SIMON: Yeah. And, um, in fact, I, I'll just read the quote that we've sort of been hinting at between us, if that's all right. It's a bit of a long quote, but it's a good one. She could never be herself till she was married. When they were married, she could be nasty to Walter when it was necessary because she wouldn't be afraid of losing him. She could tell him he was lazy. She could make him a proper barrister and bully him to write his book. And all she did now was stop him working, not by saying anything, by saying nothing. He was afraid because at the heart of their relationship, instead of the courage to take each other for life was a blank, a fear on her side. On his. She sat down again and thought, trying to put herself in Walter's place. Yes, he was being perfectly reasonable. He had always told her what he wanted. She had always said she wanted it, too, because she was afraid. Which I think is actually a really moving moment in what is quite a funny book because he isn't being deceitful.

He's probably just blissfully unaware that she's thinking all these things and he thinks that they're both being honest, but she's not really allowed to be. Um, and to an extent she would be safe if they got married, both from the jealousy, from all these other things. be very unlikely that they would get divorced once they were married.
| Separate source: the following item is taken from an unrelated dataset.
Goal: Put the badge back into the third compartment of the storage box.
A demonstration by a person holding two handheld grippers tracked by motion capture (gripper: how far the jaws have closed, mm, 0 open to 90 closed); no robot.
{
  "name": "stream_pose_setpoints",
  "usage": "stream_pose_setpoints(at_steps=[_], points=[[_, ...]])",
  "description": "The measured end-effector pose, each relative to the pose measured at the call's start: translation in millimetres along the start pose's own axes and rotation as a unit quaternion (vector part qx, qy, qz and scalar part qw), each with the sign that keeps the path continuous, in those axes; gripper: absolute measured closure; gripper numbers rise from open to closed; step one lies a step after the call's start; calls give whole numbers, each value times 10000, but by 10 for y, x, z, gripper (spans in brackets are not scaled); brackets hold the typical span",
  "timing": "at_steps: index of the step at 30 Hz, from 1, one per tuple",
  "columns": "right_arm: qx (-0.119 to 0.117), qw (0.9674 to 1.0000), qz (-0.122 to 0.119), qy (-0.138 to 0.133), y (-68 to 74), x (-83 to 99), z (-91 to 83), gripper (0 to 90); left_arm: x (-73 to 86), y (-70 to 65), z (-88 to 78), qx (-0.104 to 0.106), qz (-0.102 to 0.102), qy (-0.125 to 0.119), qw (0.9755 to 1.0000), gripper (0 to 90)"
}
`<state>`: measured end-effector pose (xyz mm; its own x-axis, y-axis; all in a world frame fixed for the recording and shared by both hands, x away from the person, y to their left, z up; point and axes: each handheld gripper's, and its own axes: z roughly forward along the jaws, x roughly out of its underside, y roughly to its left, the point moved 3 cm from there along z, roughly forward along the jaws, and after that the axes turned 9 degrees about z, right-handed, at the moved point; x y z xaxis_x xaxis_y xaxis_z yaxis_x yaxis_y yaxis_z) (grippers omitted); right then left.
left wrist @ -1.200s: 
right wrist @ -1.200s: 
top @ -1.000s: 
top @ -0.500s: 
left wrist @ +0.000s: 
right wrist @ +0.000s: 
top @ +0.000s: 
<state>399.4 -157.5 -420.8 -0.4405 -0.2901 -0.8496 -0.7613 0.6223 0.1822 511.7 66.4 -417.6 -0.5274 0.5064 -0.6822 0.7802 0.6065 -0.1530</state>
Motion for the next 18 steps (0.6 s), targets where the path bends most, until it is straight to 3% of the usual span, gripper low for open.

The divorce rates were very low. Because it was set in a sort of uncertain period in the 1930s, I'm not sure whether it's before or after divorce legislation came in in the UK, I think it was 1936 or 37 around then, which expanded the um, grounds for divorce quite significantly. Before then there's quite a tricky list of things like incest or insanity or something. Whereas, yeah, there were more options, but depending on when this was actually set within the 1930s, that might not have been on the table. But again, even with those options, you were pretty safely 

married. Maybe not happily married, but, but, 

you were 

KIM: safe. 

Yeah, because you're safe to bully and like 

SIMON: yeah. 

KIM: Totally. It's like 

her turn to like, get him under her thumb and get him to do all the 

SIMON: Yeah. 

KIM: wants. I love that her fantasy is about that. 

AMY: It's about 

nasty to 

KIM: Exactly. 

SIMON: I think her fantasy is also just

like not having to think about

what she's saying. It's just like if 

I'm thinking something, I can say it. 

and that's 

it. 

KIM: Exactly. Yeah. 

AMY: But would she? Would she be able to do those things with Walter? Because she, like myself, does not like confrontation. 

KIM: Oh yeah, me too. 

AMY: So even to the extent, not even with Walter, but she sublets her apartment 

when she goes off for the summer with him and the people subletting are not paying the rent and she just cannot confront them and be like, No, I really need my money. She keeps going back and forth like, uh, I'm still 

SIMON: Yeah. 

Yeah. 

AMY: them.

And it's like, just tell them. 

KIM: Yeah. 

AMY: cause she hates confrontation. 

KIM: Yeah, 

there. 

SIMON: That's me as

well. Yeah. Yeah. 

KIM: The other thing, um, I felt, so she describes her mood swings a lot, so she can go from like euphoric to mildly depressed, depending on how things are going with her relationship with Walter, for example, she could be just in the depths of despair and then he does one little nice thing, and then she's euphoric again.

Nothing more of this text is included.